The Davy Crockett was one of the smallest nuclear weapons ever made by the United States. Built in the late 1950s, and designed for the battlefields of Europe to stop a possible Warsaw Pact invasion, the warhead looked like a watermelon, being only 30 inches long and weighing about 76 pounds. From a portable tripod launcher, it could be fired at the enemy as close as 1,000 feet or up to 13,000 feet away. It was a weapon for nuclear war at close range.
But the little nuclear watermelon is a reminder of the big work still to be done in arms control. The just-completed strategic weapons treaty that U.S. President Barack Obama will sign in Prague next week with Russian President Dmitry Medvedev does not cover smaller nuclear warheads in both arsenals that are a legacy of the Cold War -- the so-called battlefield, or tactical weapons.
The United States is believed to have about 200 tactical nukes in Europe, all of them B61 free-fall gravity bombs to be used with U.S. and allied tactical aircraft, out of 500 total tactical nukes in the active U.S. arsenal. The Russians are estimated to have about 2,000 tactical nuclear weapons, several hundred in the European part of the country and the remainder in central storage sites.
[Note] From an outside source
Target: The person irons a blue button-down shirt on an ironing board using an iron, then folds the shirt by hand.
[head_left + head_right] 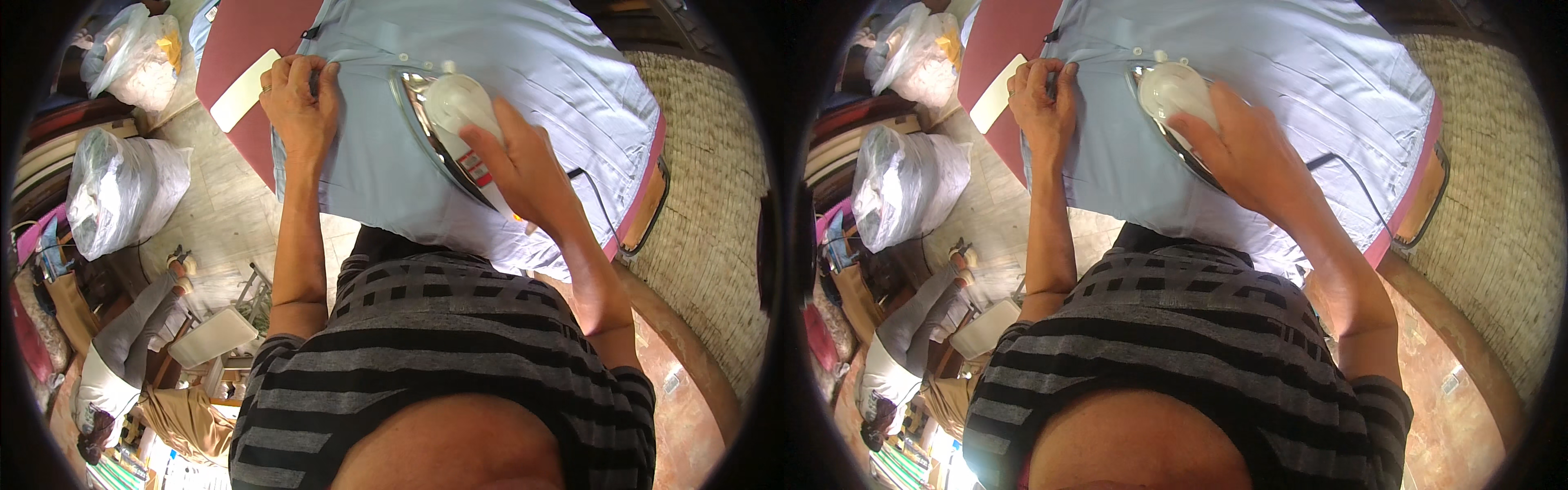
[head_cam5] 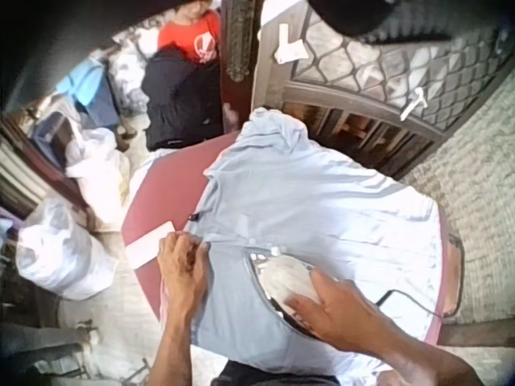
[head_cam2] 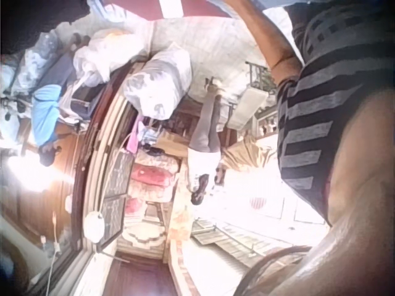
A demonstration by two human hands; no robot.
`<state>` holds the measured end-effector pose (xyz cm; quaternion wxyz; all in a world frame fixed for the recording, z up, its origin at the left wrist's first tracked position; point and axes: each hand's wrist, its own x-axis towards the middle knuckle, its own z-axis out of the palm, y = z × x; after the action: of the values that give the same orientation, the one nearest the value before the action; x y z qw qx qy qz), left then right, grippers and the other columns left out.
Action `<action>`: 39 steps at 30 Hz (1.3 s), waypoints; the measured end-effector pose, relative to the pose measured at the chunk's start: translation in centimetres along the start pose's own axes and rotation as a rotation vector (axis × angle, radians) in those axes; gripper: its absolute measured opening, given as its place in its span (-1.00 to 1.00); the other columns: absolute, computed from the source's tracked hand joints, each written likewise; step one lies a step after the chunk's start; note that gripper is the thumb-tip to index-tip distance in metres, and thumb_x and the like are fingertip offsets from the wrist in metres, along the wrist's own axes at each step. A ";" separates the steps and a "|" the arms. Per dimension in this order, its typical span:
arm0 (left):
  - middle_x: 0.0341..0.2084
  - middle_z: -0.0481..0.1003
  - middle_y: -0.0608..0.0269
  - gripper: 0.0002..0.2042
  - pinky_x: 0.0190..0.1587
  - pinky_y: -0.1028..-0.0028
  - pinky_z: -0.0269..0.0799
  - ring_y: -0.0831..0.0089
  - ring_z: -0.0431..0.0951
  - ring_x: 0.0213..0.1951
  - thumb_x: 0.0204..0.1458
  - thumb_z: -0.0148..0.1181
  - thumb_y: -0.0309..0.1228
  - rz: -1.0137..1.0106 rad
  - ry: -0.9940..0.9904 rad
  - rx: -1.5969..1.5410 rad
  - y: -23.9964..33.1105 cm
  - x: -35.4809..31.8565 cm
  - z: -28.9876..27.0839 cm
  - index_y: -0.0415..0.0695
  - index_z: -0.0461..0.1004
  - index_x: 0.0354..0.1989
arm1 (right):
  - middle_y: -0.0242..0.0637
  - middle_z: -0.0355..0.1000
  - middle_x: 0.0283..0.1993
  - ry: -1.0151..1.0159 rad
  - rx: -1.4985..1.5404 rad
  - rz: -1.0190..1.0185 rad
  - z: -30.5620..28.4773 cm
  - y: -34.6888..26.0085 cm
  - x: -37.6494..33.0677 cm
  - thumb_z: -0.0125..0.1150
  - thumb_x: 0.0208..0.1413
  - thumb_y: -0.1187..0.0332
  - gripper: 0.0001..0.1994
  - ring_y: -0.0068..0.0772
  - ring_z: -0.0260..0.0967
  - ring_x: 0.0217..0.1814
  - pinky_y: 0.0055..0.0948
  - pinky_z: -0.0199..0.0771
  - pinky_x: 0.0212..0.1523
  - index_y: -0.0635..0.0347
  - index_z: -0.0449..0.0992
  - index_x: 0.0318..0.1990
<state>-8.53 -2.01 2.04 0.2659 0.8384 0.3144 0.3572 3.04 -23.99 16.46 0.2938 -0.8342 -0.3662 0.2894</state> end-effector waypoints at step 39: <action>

These smaller warheads have never been covered by a specific treaty, nor are they subject to the kind of verification that is used to prevent cheating in the agreements covering the long-range or strategic weapons, including the nuclear-tipped intercontinental ballistic missiles. What's more, they are relics of a bygone era, with no military usefulness. There is no longer a Warsaw Pact or a Soviet Union threatening a massive invasion across the Fulda Gap that would have to be stopped with a last-ditch decision to fire off the battlefield nukes.
Obama may dream of a world without nuclear arms, but it is with weapons systems like these, which remain in place years after the Cold War, that his goals meet the unpleasant reality and the unfinished business of the past.
White House officials want everyone to rest assured: They'll make an effort to deal with tactical nuclear weapons in the next treaty. In fact, they mistakenly thought, a year ago, that the new START agreement would be a snap and they'd be moving on to the bigger challenges by now. But a closer look suggests that tactical nukes are going to be very, very hard to negotiate. That's why they are still around -- it is a tough one.
For years, experts have been warning about the dangers of tactical nukes. They could be a temptation for a terrorist diversion, small enough to be driven away in a truck. While it would be difficult to actually explode one, there was serious concern at the end of the Cold War about the thousands of Soviet-era tactical nuclear weapons. The warheads were vulnerable as Moscow hastily hauled them back into Russia in old train cars which lacked sophisticated alarms or armored blankets to protect the warheads from bullets or shrapnel. Although the warheads were deactivated, the headaches were immense, including a shortage of secure storage space to hold them once they got back into Russia. Eventually, the United States carried out a secret operation in which one of the Soviet model cars was shipped to Sandia National Laboratory in New Mexico, which designed an upgrade.
Both Soviet leader Mikhail Gorbachev and U.S. President George H. W. Bush realized the urgency in late 1991 and unilaterally withdrew many of these weapons in the final months before the Soviet collapse. But they never sealed these pullbacks in a mutual arms control treaty, and there is no verification to this day.